Make an exact copy of the lines from the top of the entries below through the line with "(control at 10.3". Leave all pictures out.

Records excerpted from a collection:
▽

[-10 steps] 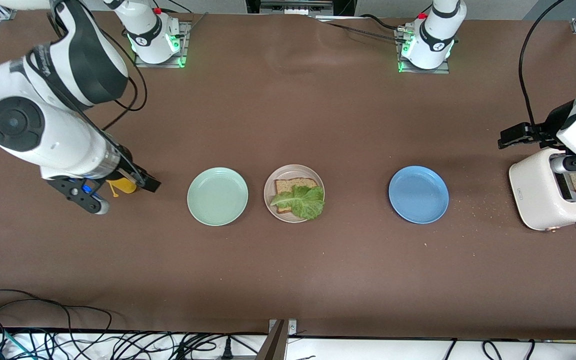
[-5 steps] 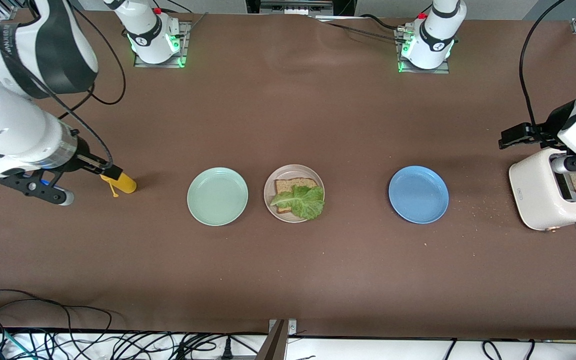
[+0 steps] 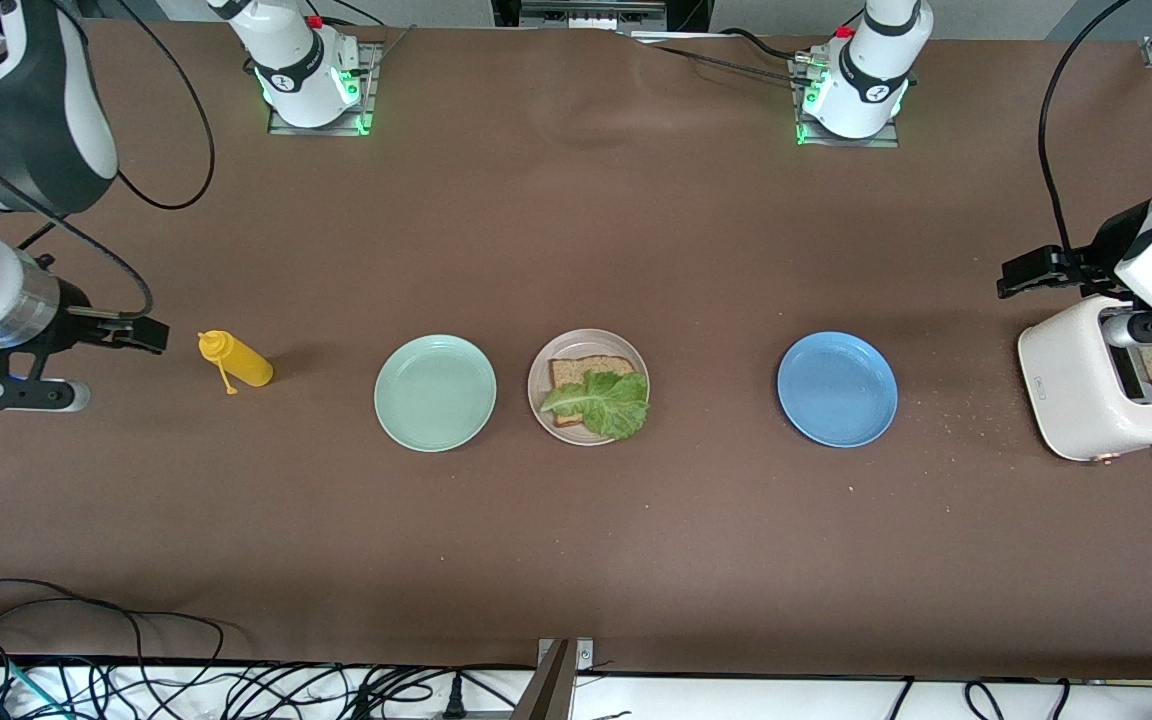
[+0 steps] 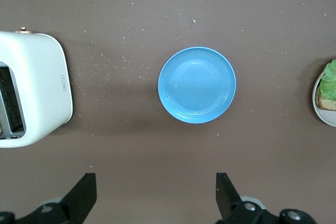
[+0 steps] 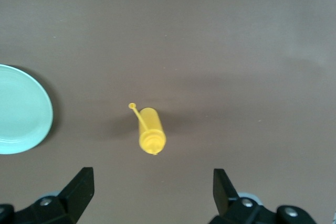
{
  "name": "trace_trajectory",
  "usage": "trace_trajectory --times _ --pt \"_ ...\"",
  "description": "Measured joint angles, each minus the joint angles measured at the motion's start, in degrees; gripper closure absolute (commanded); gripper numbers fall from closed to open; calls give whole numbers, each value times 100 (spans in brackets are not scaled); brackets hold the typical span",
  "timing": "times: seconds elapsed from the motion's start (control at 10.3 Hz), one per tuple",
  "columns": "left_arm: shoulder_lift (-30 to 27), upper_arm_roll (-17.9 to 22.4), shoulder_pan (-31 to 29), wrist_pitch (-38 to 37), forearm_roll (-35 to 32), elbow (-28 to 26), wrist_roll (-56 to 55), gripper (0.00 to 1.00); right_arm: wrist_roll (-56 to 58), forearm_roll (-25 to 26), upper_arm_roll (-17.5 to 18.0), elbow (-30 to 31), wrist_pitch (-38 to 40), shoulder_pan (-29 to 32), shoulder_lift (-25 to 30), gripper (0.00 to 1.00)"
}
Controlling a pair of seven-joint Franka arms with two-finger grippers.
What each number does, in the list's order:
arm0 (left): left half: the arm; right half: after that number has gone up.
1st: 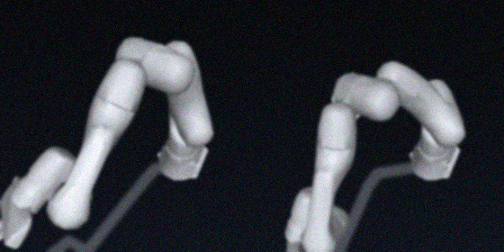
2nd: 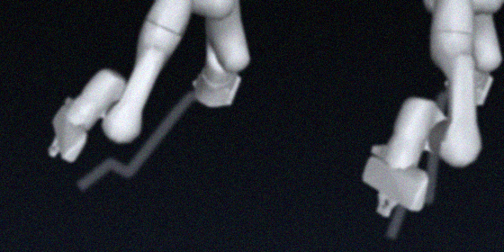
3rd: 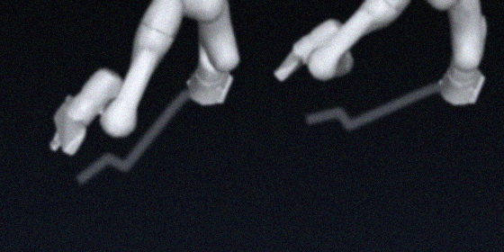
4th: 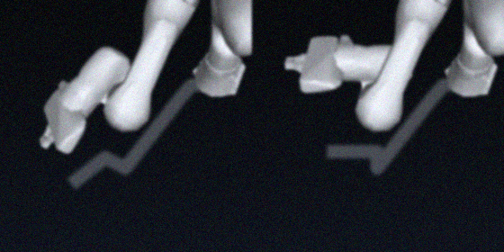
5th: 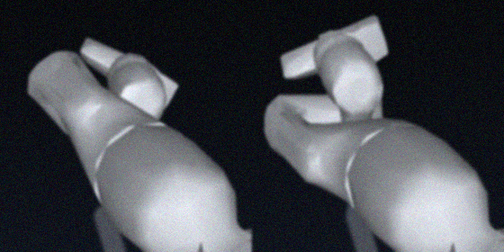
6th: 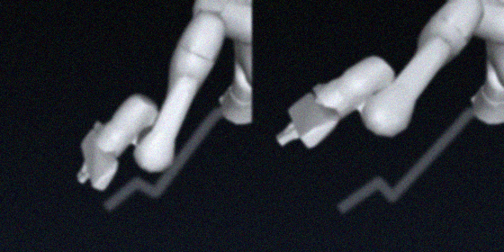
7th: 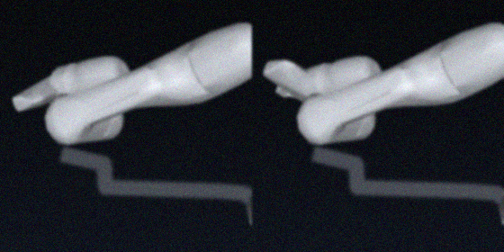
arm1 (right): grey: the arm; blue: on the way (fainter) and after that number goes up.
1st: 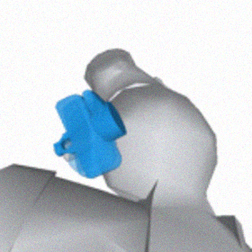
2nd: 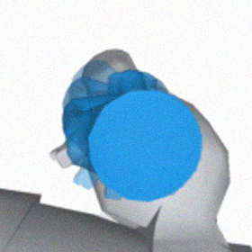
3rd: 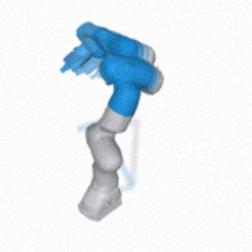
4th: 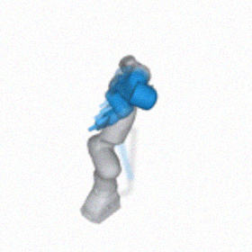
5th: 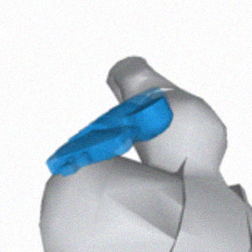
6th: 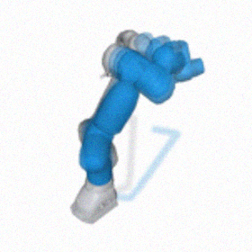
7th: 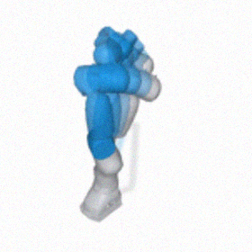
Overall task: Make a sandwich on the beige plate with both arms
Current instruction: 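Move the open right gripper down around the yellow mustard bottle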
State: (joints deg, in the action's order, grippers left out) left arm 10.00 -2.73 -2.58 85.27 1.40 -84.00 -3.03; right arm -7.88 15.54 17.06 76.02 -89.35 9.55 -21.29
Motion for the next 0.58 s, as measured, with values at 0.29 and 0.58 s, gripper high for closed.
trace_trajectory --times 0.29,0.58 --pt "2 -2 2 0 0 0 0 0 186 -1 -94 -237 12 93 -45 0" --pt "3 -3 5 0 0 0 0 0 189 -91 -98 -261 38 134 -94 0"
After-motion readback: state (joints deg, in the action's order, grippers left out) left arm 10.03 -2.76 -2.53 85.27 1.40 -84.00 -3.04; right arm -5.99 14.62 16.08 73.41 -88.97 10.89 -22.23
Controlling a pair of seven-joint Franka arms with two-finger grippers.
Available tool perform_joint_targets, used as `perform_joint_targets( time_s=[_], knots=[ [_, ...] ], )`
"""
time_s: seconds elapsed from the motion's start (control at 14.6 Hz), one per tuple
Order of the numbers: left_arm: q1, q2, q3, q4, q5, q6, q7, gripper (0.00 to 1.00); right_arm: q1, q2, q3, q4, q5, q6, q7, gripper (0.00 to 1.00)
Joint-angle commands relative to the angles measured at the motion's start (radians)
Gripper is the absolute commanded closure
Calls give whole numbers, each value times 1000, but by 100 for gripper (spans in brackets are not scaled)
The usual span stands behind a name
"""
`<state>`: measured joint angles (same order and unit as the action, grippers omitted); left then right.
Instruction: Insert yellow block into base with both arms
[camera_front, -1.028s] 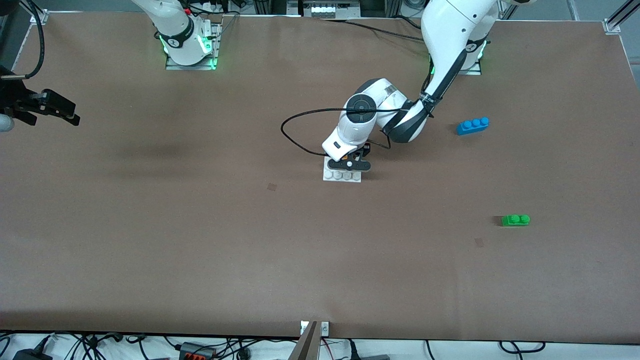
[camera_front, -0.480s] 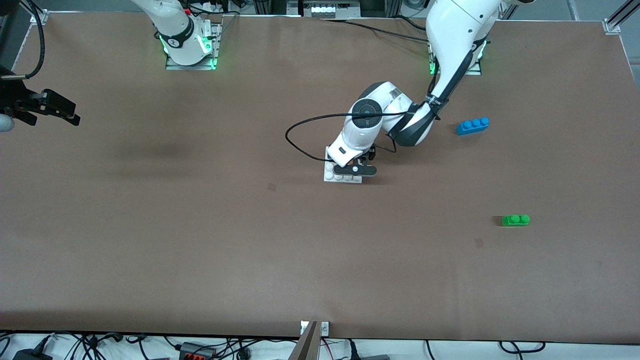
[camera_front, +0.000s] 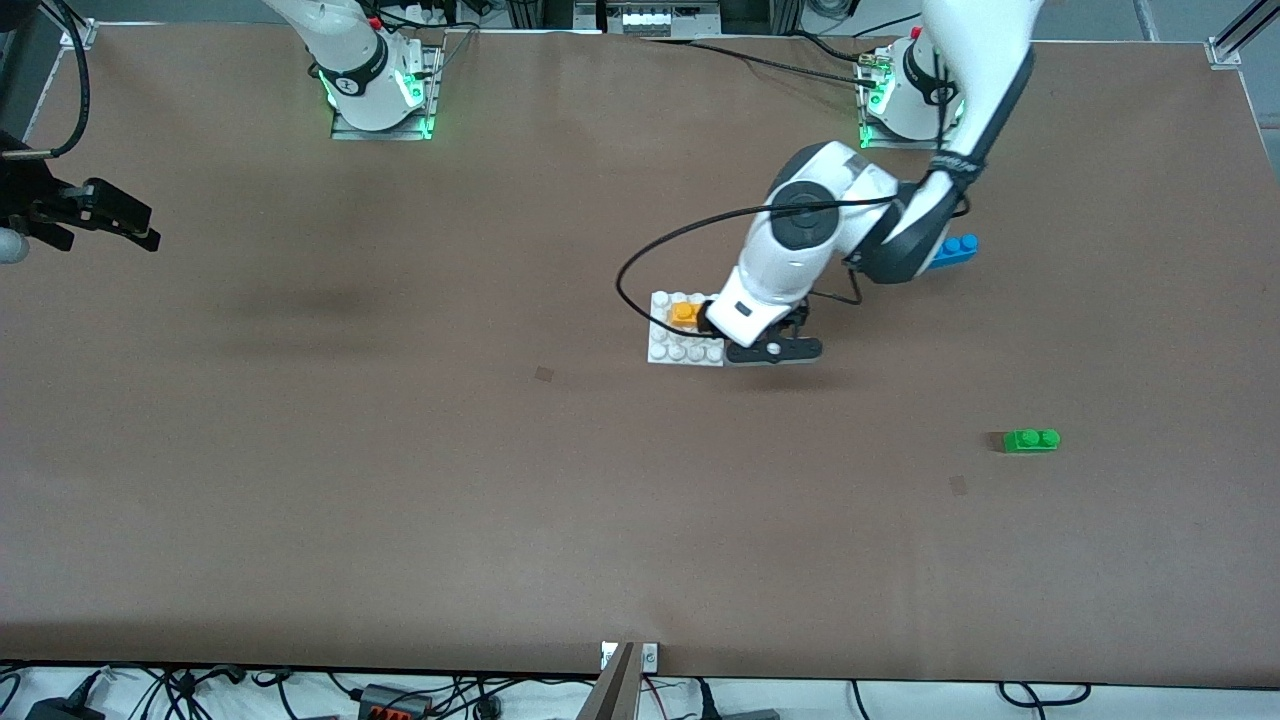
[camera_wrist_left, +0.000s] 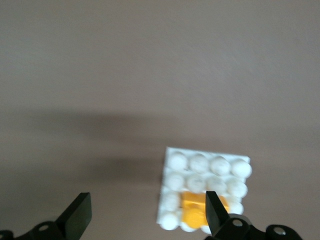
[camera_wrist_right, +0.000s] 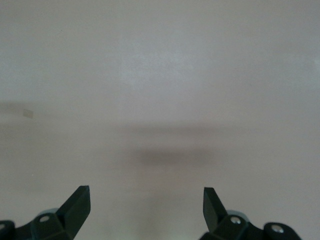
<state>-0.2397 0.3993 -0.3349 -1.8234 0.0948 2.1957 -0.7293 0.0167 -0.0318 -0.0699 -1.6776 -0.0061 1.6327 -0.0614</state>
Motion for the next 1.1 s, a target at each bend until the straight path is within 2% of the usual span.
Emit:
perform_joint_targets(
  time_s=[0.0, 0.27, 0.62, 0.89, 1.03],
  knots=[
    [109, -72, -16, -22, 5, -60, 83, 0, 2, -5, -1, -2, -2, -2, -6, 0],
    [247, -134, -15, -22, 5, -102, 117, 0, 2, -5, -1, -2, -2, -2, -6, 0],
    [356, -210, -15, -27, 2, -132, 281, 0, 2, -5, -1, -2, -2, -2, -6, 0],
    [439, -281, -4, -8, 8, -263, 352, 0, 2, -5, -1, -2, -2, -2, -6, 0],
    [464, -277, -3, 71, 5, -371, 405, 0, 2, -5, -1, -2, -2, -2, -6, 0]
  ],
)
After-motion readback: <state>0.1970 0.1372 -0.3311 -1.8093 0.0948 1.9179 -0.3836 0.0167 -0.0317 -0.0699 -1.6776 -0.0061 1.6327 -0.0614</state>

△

Task output |
[-10 steps] 
[-5 steps] 
[+0 steps] 
[+0 steps] 
[+0 steps] 
{
  "name": "trace_trajectory",
  "usage": "trace_trajectory --times _ --pt \"_ ...\"",
  "description": "Measured joint angles, each minus the joint angles measured at the motion's start, in degrees; gripper closure absolute (commanded); gripper numbers fall from closed to open; calls give whole numbers, each value times 100 (spans in brackets are not scaled); brackets hold the typical span",
  "timing": "times: seconds elapsed from the motion's start (control at 10.3 Hz), one per tuple",

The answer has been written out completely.